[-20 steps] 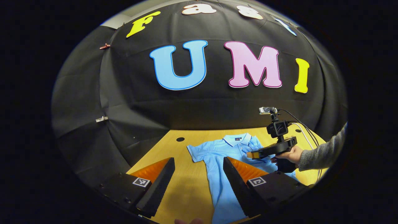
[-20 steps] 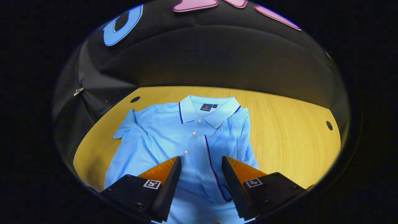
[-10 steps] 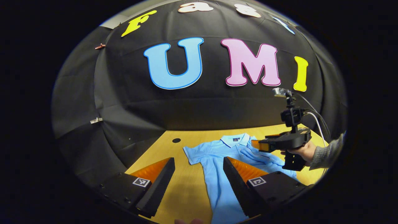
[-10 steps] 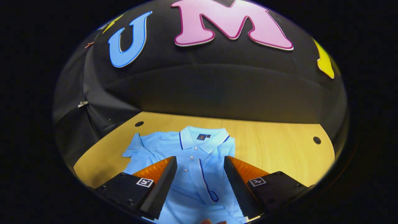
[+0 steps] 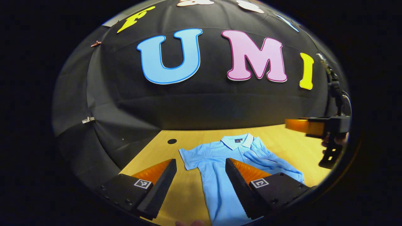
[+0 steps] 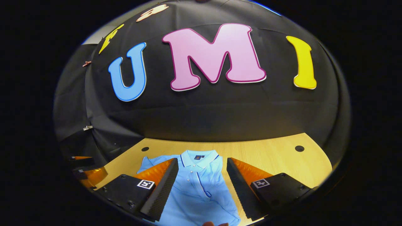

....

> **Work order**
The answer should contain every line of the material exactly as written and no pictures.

> **Solution to this problem**
[-20 steps] 
[-20 steps] 
[-10 steps] 
[-10 steps] 
[+0 steps] 
[+0 steps] 

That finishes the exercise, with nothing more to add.